◆ What the task asks: A faithful transcript of all the lines below, with no pictures, is the goal here.

◆ Supplied records:
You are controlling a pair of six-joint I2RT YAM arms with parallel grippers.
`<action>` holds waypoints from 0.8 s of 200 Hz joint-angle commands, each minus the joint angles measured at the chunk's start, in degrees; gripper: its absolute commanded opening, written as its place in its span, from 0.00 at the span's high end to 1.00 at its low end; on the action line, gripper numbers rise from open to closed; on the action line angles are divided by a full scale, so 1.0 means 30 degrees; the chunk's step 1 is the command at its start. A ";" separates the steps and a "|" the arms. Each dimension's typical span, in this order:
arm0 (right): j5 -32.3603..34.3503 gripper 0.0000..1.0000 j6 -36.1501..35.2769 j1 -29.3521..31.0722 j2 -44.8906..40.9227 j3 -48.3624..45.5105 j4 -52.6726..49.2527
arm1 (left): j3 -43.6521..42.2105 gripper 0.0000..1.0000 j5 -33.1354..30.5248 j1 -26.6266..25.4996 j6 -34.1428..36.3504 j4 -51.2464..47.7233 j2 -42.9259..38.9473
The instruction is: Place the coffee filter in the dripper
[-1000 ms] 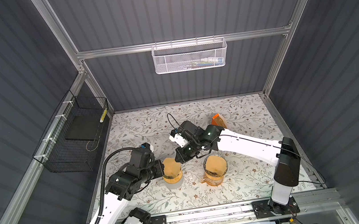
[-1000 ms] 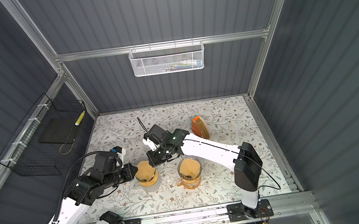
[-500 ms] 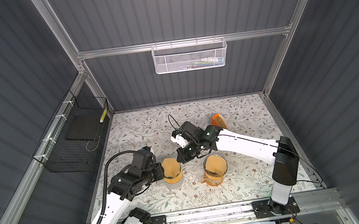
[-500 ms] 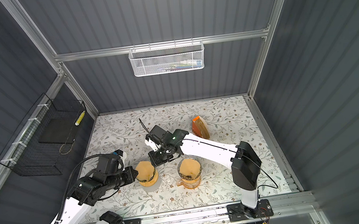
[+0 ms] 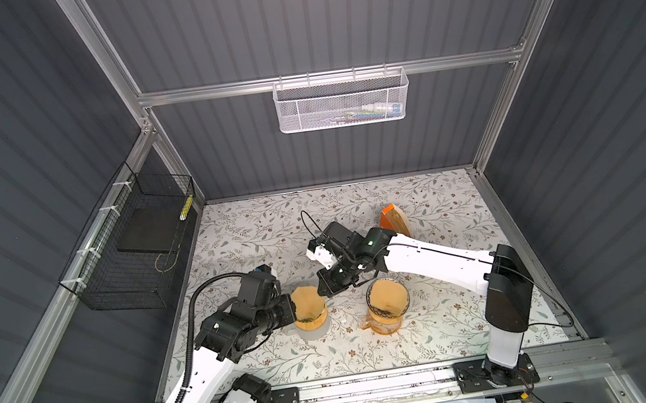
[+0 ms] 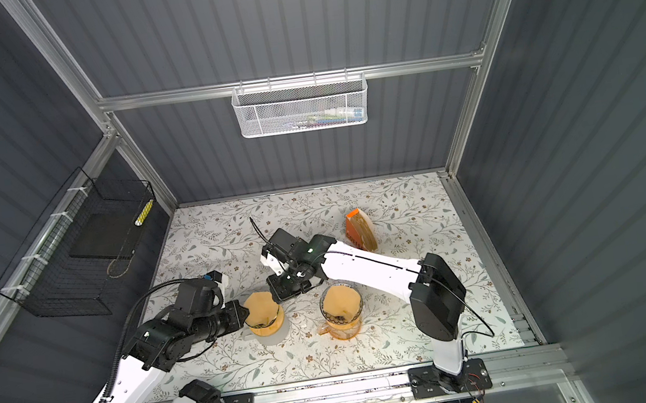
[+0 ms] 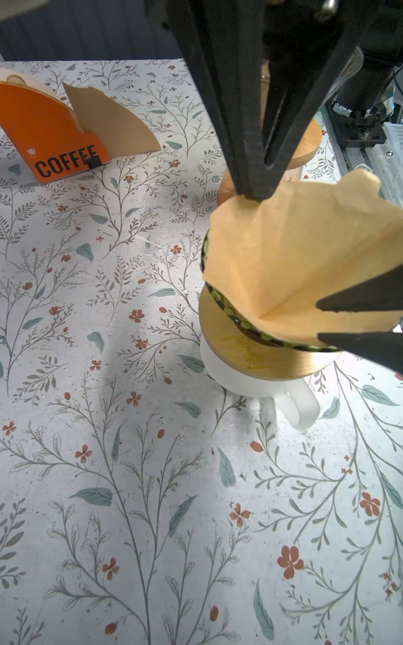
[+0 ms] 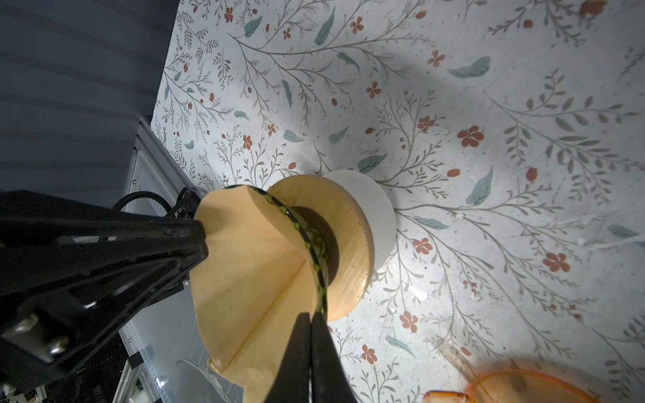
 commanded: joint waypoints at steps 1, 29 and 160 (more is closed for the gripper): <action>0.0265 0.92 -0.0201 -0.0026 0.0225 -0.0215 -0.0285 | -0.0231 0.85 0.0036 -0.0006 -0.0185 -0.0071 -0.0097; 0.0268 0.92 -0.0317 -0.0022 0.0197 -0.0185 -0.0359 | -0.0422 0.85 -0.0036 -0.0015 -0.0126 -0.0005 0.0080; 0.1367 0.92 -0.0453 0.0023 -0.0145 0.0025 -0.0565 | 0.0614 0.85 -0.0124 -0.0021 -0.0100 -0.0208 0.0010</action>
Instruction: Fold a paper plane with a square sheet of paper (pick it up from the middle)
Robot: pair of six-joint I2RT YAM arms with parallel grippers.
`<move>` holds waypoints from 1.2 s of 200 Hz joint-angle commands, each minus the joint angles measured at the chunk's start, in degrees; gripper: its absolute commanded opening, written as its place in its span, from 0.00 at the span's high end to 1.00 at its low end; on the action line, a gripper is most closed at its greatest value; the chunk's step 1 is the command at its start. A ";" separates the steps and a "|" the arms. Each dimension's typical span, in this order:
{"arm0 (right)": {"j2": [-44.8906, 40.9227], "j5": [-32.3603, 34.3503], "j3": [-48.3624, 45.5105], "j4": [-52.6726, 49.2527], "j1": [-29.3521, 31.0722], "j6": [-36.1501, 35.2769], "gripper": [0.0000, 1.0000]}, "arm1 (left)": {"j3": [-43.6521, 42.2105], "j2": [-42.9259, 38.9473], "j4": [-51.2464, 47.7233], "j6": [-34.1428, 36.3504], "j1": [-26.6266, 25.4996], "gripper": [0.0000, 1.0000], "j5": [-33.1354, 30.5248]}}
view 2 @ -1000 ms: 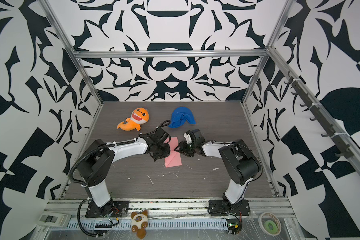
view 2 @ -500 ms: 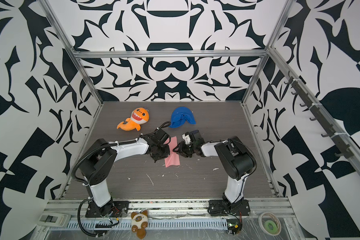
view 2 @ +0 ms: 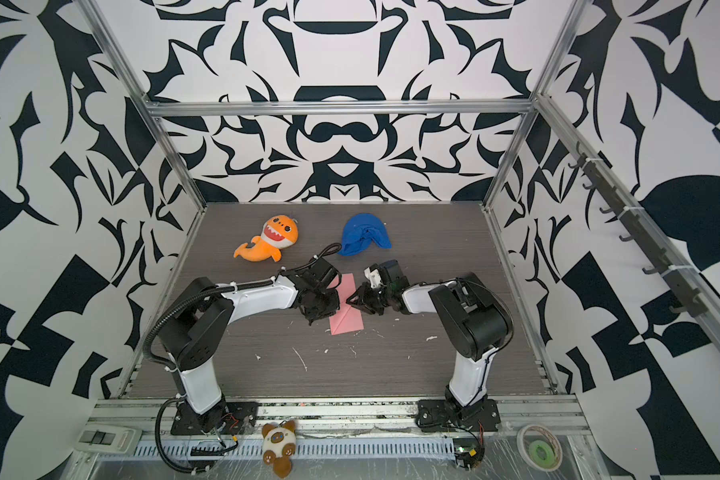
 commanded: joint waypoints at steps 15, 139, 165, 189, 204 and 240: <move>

◆ Written solution:
You are controlling a pair of six-joint I2RT YAM arms with parallel grippers.
`<action>` holds waypoints from 0.8 s of 200 Hz joint-angle commands, each minus the joint angles measured at the chunk's start, in degrees; gripper: its absolute commanded opening, written as its place in its span, from 0.00 at the span's high end to 1.00 at its low end; on the action line, gripper numbers rise from open to closed; on the action line angles are divided by a full scale, so 1.0 means 30 degrees; the chunk's step 1 is the command at its start. A ";" separates the steps and a "|" the arms. Each dimension's typical span, in this order:
arm0 (right): j5 -32.3603..34.3503 gripper 0.0000..1.0000 j6 -36.1501..35.2769 j1 -29.3521..31.0722 j2 -44.8906..40.9227 j3 -48.3624..45.5105 j4 -52.6726..49.2527
arm1 (left): j3 -43.6521..42.2105 gripper 0.0000..1.0000 j5 -33.1354..30.5248 j1 -26.6266..25.4996 j6 -34.1428..36.3504 j4 -51.2464..47.7233 j2 -42.9259..38.9473
The instruction is: Place the coffee filter in the dripper
[-1000 ms] 
[-1000 ms] 
[-500 ms] 
[-500 ms] 
[+0 ms] 
[+0 ms] 
[+0 ms] 
[+0 ms] 
 commanded: joint waypoints at steps 1, 29 and 160 (more is closed for the gripper): <action>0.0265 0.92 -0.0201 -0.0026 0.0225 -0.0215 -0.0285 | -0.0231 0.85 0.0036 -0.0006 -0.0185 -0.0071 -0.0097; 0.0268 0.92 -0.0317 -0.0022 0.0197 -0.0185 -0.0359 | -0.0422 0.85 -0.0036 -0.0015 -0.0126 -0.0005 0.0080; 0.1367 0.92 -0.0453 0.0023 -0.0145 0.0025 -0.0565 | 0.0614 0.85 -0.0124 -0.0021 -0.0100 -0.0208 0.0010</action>
Instruction: Fold a paper plane with a square sheet of paper (pick it up from the middle)
Robot: pair of six-joint I2RT YAM arms with parallel grippers.
`<move>` holds waypoints from 1.2 s of 200 Hz joint-angle commands, each minus the joint angles measured at the chunk's start, in degrees; gripper: its absolute commanded opening, written as its place in its span, from 0.00 at the span's high end to 1.00 at its low end; on the action line, a gripper is most closed at its greatest value; the chunk's step 1 is the command at its start. A ";" separates the steps and a "|" the arms. Each dimension's typical span, in this order:
{"arm0 (right)": {"j2": [-44.8906, 40.9227], "j5": [-32.3603, 34.3503], "j3": [-48.3624, 45.5105], "j4": [-52.6726, 49.2527], "j1": [-29.3521, 31.0722], "j6": [-36.1501, 35.2769], "gripper": [0.0000, 1.0000]}, "arm1 (left)": {"j3": [-43.6521, 42.2105], "j2": [-42.9259, 38.9473], "j4": [-51.2464, 47.7233], "j6": [-34.1428, 36.3504], "j1": [-26.6266, 25.4996], "gripper": [0.0000, 1.0000], "j5": [-33.1354, 30.5248]}}
view 2 @ -1000 ms: 
view 2 @ -500 ms: 
view 2 @ +0 ms: 
 commanded: joint waypoints at steps 15, 139, 165, 189, 204 and 240: <move>

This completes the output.